Wendy Spiegel, founder of GEN PLUS (tm) - Reinventing 50 Plus (www.genplususa.com) in the Los Angeles area, cautions that "over the past several years of receiving e-mails from mature workers desperate for employment, it is clear that we are still five years or more away from large numbers of employers being truly willing to hire-or recruit for-a 50 plusser." Spiegel, who authors the popular Gen Plus blog (http://genplus.blogspot.com) and, like Zuckerman, has been an expert blogger on EONS.com, collaborated with Zuckerman in developing the survey that appears on the EONS.com site.
She believes that "as a result of the employment challenges and lack of financial security facing the mature worker, more and more jobseekers are going to have to find alternative ways to make a living. Multi-channel careering is going to become the new boomer trend, and that includes a significant increase in virtual industry, flex jobs, telecommuting, and virtual contact center positions."
On the flip side of the job coin, businesses will be "facing a massive talent shortage as all these boomers move out of full-time employment," said Charlie Grantham, co-founder of Work Design Collaborative and the Future of Work program with bases in California and Prescott, Ariz. "Companies will have to turn to the boomers as a part-time labor force," he said, "but the boomers won't be willing to commute to central-city corporate offices. We're going to have to learn how to manage a widely distributed work force whose members have a very different set of values and expectations about how, when, and where they work."

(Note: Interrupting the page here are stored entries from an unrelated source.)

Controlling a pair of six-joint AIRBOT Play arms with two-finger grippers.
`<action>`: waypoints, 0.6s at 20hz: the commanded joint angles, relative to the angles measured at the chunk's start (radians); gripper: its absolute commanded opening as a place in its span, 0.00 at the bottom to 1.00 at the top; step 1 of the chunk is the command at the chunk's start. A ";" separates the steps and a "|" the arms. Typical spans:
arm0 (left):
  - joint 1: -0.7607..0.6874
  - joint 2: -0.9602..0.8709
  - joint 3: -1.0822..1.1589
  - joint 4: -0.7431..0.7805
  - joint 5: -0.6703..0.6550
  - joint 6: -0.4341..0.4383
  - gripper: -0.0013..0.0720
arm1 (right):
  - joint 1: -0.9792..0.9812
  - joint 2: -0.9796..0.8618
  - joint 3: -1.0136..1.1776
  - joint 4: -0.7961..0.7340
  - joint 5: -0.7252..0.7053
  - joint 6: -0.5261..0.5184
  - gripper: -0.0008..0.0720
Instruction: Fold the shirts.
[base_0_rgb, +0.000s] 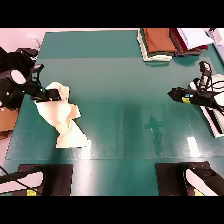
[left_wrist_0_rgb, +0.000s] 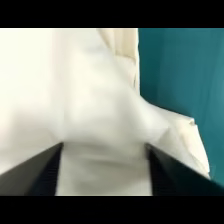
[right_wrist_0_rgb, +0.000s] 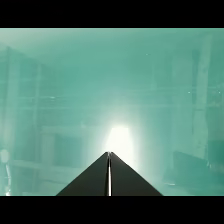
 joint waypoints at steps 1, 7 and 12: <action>0.000 -0.014 -0.035 -0.019 0.026 -0.009 0.06 | 0.000 0.001 0.005 0.011 0.001 -0.001 0.04; -0.027 0.190 0.261 -0.094 -0.007 -0.002 0.05 | 0.000 0.001 0.245 0.010 0.061 -0.002 0.04; -0.275 0.354 0.549 -0.093 0.043 0.050 0.05 | 0.000 0.001 0.532 0.002 0.057 -0.001 0.04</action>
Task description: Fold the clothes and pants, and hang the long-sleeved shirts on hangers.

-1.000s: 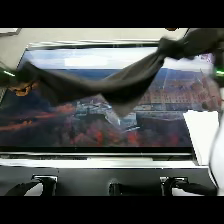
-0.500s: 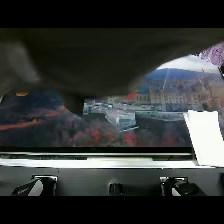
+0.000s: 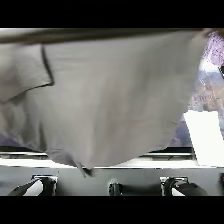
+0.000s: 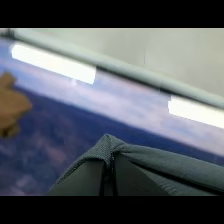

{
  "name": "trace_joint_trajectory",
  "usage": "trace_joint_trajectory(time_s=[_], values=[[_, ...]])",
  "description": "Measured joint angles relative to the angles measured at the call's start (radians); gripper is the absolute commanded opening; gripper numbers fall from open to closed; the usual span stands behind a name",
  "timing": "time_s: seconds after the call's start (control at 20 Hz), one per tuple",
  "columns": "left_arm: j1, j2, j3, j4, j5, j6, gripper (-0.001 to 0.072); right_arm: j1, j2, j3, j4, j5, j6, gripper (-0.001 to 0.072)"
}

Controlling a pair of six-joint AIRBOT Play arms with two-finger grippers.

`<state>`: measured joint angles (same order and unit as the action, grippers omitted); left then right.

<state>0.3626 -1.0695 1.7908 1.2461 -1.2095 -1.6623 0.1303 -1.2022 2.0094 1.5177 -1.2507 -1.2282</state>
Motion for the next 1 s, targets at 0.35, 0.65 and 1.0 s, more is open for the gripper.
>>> trace_joint_trajectory(time_s=[0.35,0.65,1.0], values=[[-0.109,-0.547,-0.025,0.003,0.162,0.079,0.0021,-0.001,-0.509,0.0,0.035,0.116,-0.008,0.0036],[-0.166,-0.802,-0.027,-0.002,0.204,0.092,0.0313,-0.002,-0.756,0.0,0.153,0.169,0.011,0.0223],[-0.087,-0.784,0.027,-0.01,0.009,0.099,0.0462,-0.013,-0.679,-0.001,0.169,0.016,-0.202,0.038]])
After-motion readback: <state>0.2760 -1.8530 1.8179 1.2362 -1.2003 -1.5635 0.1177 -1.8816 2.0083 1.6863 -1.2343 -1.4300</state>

"We need a ton of new public policies to deal with this massive transformation in the workforce," argued Jim Ware, co-founder with Grantham of the Work Design Collaborative and the Future of Work program. "Work force development programs will have to include post-65ers, and we should be rethinking Social Security, health care, and 401K programs to be sure they meet the needs of both employers and all these 'free-agent' seniors," he says.